00000 - Putrajaya - PutraMosque

Putrajaya mosque, by xiquinhosilva (CC non-commercial)

Around 60% of the population of Malayisa are Muslim, and  Islam has a special relationship  with the state. It’s evident as soon as you come to Malayisa. There is an Islamic banking system, Malay children learn Arabic, pork and booze are not easy to find. Almost all Malay women cover their heads and necks. Muslim men can have up to four wives. Character’s relationships to Allah seemed to play a major role in the only Malay feature film I’ve been to.

Most prominent though, for me, is the adhan , the call to prayer, which echoes around villages and cities alike, 5 times a day*. I haven’t made a recording of my own, but this recording I found on youtube captures the everyday nature of the adhan here.

The call is the shahadah – the statement is that Allah(God) is good,  Allah is one and only one, and Muhammad is the messenger of Allah.  It is also a invitation to pray (including a suggestion that prayer is better than sleep, in the dawn version!).

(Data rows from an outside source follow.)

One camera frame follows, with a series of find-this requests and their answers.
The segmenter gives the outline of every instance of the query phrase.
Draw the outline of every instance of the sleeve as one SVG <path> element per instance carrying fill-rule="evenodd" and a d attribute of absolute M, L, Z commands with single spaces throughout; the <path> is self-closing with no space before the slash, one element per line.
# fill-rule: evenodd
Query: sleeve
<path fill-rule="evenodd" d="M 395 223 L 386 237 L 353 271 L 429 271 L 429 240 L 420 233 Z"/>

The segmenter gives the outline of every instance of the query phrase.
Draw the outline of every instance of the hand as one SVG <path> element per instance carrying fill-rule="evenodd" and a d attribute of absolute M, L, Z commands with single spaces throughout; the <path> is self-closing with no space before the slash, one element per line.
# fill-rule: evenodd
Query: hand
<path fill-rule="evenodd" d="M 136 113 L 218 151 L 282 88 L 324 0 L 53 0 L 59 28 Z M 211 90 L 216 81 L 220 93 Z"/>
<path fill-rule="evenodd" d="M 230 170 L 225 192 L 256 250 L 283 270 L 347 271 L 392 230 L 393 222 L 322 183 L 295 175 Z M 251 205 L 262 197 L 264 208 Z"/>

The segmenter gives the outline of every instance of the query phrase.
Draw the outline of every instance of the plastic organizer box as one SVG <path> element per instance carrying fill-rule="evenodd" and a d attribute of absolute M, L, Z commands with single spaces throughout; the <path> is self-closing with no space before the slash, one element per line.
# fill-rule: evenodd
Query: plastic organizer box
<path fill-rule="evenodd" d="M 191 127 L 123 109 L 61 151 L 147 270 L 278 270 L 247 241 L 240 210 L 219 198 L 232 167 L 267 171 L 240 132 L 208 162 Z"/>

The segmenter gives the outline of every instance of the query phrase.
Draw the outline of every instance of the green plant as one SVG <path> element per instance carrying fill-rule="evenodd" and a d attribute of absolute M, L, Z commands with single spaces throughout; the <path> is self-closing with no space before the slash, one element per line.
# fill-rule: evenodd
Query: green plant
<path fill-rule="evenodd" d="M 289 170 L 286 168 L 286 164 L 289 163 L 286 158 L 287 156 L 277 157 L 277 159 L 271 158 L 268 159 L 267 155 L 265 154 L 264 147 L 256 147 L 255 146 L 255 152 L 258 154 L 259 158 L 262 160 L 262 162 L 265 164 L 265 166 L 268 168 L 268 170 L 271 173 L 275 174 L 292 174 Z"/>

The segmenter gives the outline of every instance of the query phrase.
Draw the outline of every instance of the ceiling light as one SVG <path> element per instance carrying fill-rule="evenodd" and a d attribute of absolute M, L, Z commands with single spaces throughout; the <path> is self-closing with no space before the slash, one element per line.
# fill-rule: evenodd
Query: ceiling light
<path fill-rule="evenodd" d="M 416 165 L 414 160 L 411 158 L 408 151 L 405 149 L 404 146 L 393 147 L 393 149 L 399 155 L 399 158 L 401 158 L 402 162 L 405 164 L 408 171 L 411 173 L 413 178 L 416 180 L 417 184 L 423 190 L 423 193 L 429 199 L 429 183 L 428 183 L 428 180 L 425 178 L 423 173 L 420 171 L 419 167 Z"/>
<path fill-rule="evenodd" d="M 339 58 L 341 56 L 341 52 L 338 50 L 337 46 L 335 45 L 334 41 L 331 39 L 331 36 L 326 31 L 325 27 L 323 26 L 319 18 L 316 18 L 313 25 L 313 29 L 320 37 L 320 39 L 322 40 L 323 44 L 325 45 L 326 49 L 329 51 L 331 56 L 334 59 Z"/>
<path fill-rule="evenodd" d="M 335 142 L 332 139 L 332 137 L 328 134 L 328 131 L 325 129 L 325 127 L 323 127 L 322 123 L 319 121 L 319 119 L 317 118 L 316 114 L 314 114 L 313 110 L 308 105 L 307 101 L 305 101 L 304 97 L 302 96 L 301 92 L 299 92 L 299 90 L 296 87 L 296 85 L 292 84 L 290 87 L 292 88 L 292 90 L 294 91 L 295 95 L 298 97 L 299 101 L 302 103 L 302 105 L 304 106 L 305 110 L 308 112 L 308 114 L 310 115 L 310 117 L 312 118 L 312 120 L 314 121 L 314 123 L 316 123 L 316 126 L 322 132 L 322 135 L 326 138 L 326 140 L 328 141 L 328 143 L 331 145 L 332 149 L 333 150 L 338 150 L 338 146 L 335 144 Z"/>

This side of Islam speaks to me. The adherence to customs such as headscarf-wearing and halal (which, I discovered, extends to rules about avoiding wet dogs) makes a bit more sense in a context of overall obedience to what is recognised as the divine.

From what little I have picked up, prayer seems to be about humbling oneself before a greater power, physically, verbally and spiritually. It has this deep modesty in common with other of the five pillars of Islam – pilgrimage, giving to charity, fasting and the shahadah itself. Many of us, obsessing about what we can achieve on our own, could perhaps learn from this humility about our own powers and goals.

*The predominance of  domes in Islamic architecture, I am told, is due to their effectiveness as amplifiers for the voice, including the adhan. Nowadays, of course, it’s microphones and speakers.